Hi Tao,
Existing MXNet implementation doesn't support large tensors. MXNet NDArray
creation for tensors of sizes larger than 2^32 is only supported by enabling a
build flag for now. The purpose of this thread is to have the community provide
feedback on the design cwiki for *Large Tensor Support* in MXNet.

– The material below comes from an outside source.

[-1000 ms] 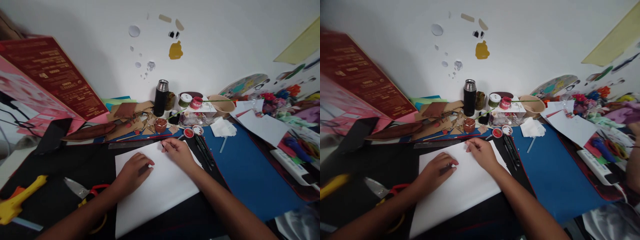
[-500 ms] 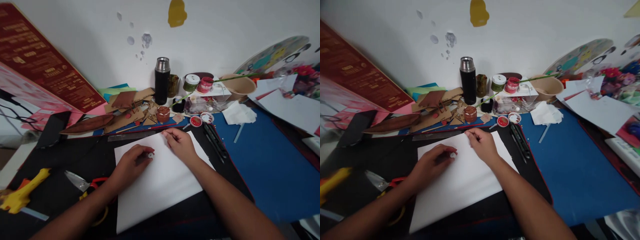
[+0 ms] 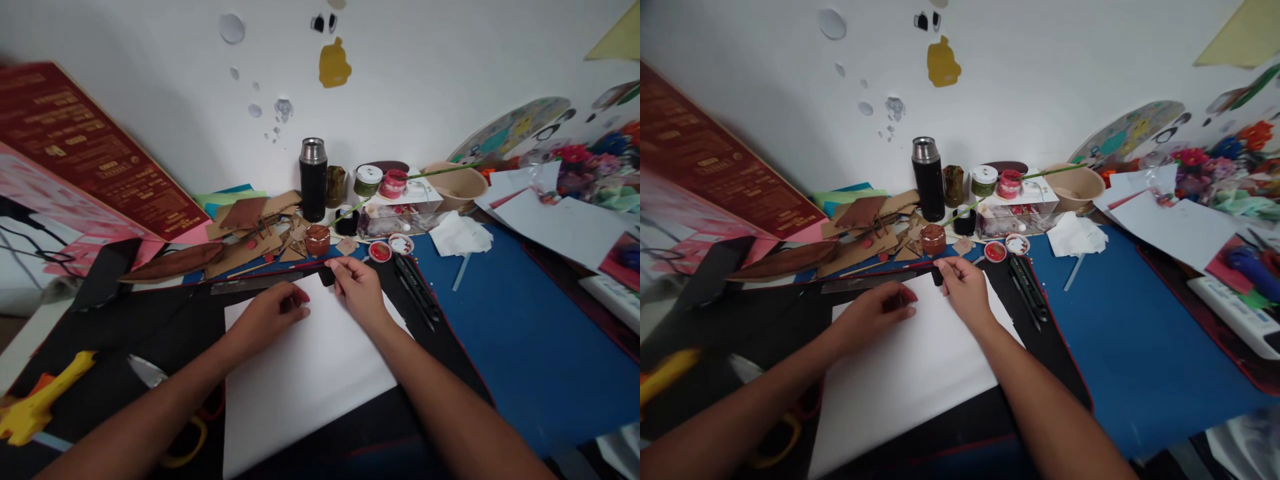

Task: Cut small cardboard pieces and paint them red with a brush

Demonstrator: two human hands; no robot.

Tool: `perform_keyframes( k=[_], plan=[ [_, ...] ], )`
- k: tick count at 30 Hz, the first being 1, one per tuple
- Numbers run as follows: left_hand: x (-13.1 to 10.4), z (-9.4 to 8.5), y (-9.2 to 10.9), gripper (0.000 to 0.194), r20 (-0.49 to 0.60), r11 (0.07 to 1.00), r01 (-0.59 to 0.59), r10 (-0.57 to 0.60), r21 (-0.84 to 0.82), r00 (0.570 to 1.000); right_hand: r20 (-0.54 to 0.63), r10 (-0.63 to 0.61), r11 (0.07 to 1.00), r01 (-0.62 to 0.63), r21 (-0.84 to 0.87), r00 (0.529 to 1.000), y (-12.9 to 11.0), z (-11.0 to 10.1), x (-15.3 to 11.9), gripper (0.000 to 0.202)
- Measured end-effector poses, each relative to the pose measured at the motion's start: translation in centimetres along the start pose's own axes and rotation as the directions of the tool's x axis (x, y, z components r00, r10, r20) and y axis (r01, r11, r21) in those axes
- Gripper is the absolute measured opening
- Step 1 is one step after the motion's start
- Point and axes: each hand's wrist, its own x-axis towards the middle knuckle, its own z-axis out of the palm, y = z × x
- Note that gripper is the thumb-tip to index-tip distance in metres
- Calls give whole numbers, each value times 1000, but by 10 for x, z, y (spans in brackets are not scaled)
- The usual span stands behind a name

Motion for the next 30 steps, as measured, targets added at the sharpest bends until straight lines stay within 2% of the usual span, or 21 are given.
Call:
perform_keyframes(
  k=[3, 5, 8, 11, 16, 18, 21, 26, 28, 30],
  plan=[
    [19, 12, 5, 12, -96, 988, -81, 94, 133, 991, 1, -4, 1000, 4, -5, 1000, 1, -1, 0, 34],
    [26, 21, 5, 14, -154, 966, -84, 124, 243, 980, -8, -1, 1000, 1, -2, 1000, 1, -2, 0, 35],
    [29, 31, 1, 13, -189, 945, -50, 116, 323, 975, -41, 11, 1000, -11, -9, 999, 3, -3, 0, 36],
    [27, 34, -3, 10, -198, 941, -33, 105, 337, 975, -42, 20, 998, -23, -66, 999, 7, -3, 2, 36],
    [26, 32, -6, 10, -200, 941, -100, 171, 325, 965, 114, 45, 945, -6, -326, 992, 14, -3, 18, 28],
    [27, 32, -7, 10, -203, 941, -117, 188, 317, 961, 172, 11, 872, 74, -484, 985, 11, -3, 25, 23],
    [28, 31, -6, 11, -191, 944, -121, 186, 305, 964, 253, -34, 664, 211, -717, 967, -1, 1, 34, 19],
    [29, 29, -5, 3, -170, 940, -99, 161, 327, 972, 353, 153, 309, 295, -904, 923, -22, 17, 42, 26],
    [29, 29, -5, 3, -171, 941, -101, 163, 321, 972, 361, 214, 214, 317, -924, 908, -26, 22, 45, 28],
    [29, 29, -5, 4, -170, 944, -112, 172, 312, 970, 365, 236, 172, 331, -928, 901, -28, 26, 48, 28]
  ],
)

The intension
is to make large tensor support as default feature in MXNet (in future) w/o any
performance impact so consumers do not have to build it from source.
-Rohit
On 5/18/19, 5:59 PM, "Lv, Tao A" <[email protected]> wrote:
Hi Rohit,
The existing MKL-DNN and its integration in MXNet should already support
*large tensor* which means the total number of elements (Prod(shape)) can
exceed INT_MAX. Feel free to me know if you find any issue when using MKL-DNN
operators with large tensors.
For large dimension size (shape[x]), MKL-DNN is going to support in its 1.0
release and will be released at the middle of year. But I'm not sure if MXNet
has plan to support that.
Thanks,
-tao
-----Original Message-----
From: Srivastava, Rohit Kumar [mailto:[email protected]]
Sent: Sunday, May 19, 2019 7:23 AM
To: [email protected]
Subject: Re: [RFC] Support for creation of Large Tensors in MXNet
Hi Tao,
There are already couple of operators implemented in MXNet that are
currently supporting Tensors with size over ~4.5 billion. In the meantime core
MXNet can move ahead with providing initial support for such large tensors so
MXNet customers can start using it.
Good to hear MKLDNN will provide support for such cases. Do you have a
timeline as to when this feature will be released ?
-Rohit
On 4/29/19, 7:18 PM, "Lv, Tao A" <[email protected]> wrote:
Thank you Lin! I would expect the current MKL-DNN implementation
already supports the scenario you mentioned here. Can be verified by this
issue: https://github.com/apache/incubator-mxnet/issues/13451
But as I said before, since we support flatten or reshape operators, so
it's possible for users to convert a tensor with large element size to a tensor
with large dimension size. It possibly will cause issue there.
To cover more cases, MKL-DNN is going to support INT64 dimension size
in its coming 1.0 major release.
-tao
-----Original Message-----
From: Lin Yuan [mailto:[email protected]]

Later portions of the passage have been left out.